#### DATA SHOWN ####

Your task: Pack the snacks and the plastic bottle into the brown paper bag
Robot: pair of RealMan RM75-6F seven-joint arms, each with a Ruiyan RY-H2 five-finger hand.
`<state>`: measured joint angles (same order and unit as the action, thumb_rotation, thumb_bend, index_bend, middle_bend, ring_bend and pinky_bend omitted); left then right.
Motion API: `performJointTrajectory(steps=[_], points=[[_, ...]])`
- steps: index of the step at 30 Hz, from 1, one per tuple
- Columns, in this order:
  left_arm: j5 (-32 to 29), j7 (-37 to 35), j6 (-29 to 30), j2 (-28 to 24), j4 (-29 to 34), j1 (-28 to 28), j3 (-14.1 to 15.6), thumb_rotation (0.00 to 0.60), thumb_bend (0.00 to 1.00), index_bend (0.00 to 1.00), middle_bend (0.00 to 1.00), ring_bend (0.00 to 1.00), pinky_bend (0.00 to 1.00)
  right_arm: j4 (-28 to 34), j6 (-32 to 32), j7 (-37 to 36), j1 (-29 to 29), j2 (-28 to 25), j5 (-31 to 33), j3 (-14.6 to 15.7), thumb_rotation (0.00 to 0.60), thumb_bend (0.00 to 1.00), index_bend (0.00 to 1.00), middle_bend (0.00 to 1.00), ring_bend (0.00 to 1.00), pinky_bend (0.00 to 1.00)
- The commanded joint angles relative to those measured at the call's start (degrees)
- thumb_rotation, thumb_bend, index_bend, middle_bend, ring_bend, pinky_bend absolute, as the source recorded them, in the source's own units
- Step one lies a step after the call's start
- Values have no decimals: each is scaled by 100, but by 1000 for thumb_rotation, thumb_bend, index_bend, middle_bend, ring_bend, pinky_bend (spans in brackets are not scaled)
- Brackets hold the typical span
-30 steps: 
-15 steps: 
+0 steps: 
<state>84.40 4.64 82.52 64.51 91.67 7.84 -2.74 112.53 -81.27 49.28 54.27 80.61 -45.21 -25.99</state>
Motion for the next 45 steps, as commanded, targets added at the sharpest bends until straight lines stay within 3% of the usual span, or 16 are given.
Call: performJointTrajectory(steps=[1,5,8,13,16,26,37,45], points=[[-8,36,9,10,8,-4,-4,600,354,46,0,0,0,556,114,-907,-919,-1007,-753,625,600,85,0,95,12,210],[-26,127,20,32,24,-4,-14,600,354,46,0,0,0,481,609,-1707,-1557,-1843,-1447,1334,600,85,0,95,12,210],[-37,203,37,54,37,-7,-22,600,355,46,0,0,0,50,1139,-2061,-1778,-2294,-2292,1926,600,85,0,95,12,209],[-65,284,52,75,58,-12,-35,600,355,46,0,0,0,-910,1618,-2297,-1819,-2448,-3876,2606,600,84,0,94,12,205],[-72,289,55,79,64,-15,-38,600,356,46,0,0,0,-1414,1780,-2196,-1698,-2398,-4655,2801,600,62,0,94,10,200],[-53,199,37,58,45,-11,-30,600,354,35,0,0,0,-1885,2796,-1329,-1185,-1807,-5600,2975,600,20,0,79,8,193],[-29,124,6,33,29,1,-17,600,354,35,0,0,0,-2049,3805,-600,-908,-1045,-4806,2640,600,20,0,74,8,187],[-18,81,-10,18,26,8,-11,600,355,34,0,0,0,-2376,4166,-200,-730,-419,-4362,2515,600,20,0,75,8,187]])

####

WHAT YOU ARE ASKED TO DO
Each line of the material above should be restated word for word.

SOLUTION TO THE PROBLEM
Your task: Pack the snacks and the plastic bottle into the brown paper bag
Robot: pair of RealMan RM75-6F seven-joint arms, each with a Ruiyan RY-H2 five-finger hand.
`<state>`: measured joint angles (same order and unit as the action, thumb_rotation, thumb_bend, index_bend, middle_bend, ring_bend and pinky_bend omitted); left then right.
Motion API: `performJointTrajectory(steps=[_], points=[[_, ...]])`
- steps: index of the step at 30 Hz, from 1, one per tuple
- Columns, in this order:
  left_arm: j5 (-32 to 29), j7 (-37 to 35), j6 (-29 to 30), j2 (-28 to 24), j4 (-29 to 34), j1 (-28 to 28), j3 (-14.1 to 15.6), thumb_rotation (0.00 to 0.60), thumb_bend (0.00 to 1.00), index_bend (0.00 to 1.00), middle_bend (0.00 to 1.00), ring_bend (0.00 to 1.00), pinky_bend (0.00 to 1.00)
  right_arm: j4 (-28 to 34), j6 (-32 to 32), j7 (-37 to 36), j1 (-29 to 29), j2 (-28 to 25), j5 (-31 to 33), j3 (-14.6 to 15.7), thumb_rotation (0.00 to 0.60), thumb_bend (0.00 to 1.00), index_bend (0.00 to 1.00), middle_bend (0.00 to 1.00), ring_bend (0.00 to 1.00), pinky_bend (0.00 to 1.00)
- The commanded joint angles relative to those measured at the call's start (degrees)
- thumb_rotation, thumb_bend, index_bend, middle_bend, ring_bend, pinky_bend absolute, as the source recorded them, in the source's own units
- Step one lies a step after the call's start
- Values have no decimals: each is scaled by 100, but by 1000 for thumb_rotation, thumb_bend, index_bend, middle_bend, ring_bend, pinky_bend (spans in brackets are not scaled)
- Brackets hold the typical span
-30 steps: 
-15 steps: 
+0 steps: 
<state>84.40 4.64 82.52 64.51 91.67 7.84 -2.74 112.53 -81.27 49.28 54.27 80.61 -45.21 -25.99</state>
Motion for the next 45 steps, as commanded, targets added at the sharpest bends until straight lines stay within 3% of the usual span, or 16 are given.
Call: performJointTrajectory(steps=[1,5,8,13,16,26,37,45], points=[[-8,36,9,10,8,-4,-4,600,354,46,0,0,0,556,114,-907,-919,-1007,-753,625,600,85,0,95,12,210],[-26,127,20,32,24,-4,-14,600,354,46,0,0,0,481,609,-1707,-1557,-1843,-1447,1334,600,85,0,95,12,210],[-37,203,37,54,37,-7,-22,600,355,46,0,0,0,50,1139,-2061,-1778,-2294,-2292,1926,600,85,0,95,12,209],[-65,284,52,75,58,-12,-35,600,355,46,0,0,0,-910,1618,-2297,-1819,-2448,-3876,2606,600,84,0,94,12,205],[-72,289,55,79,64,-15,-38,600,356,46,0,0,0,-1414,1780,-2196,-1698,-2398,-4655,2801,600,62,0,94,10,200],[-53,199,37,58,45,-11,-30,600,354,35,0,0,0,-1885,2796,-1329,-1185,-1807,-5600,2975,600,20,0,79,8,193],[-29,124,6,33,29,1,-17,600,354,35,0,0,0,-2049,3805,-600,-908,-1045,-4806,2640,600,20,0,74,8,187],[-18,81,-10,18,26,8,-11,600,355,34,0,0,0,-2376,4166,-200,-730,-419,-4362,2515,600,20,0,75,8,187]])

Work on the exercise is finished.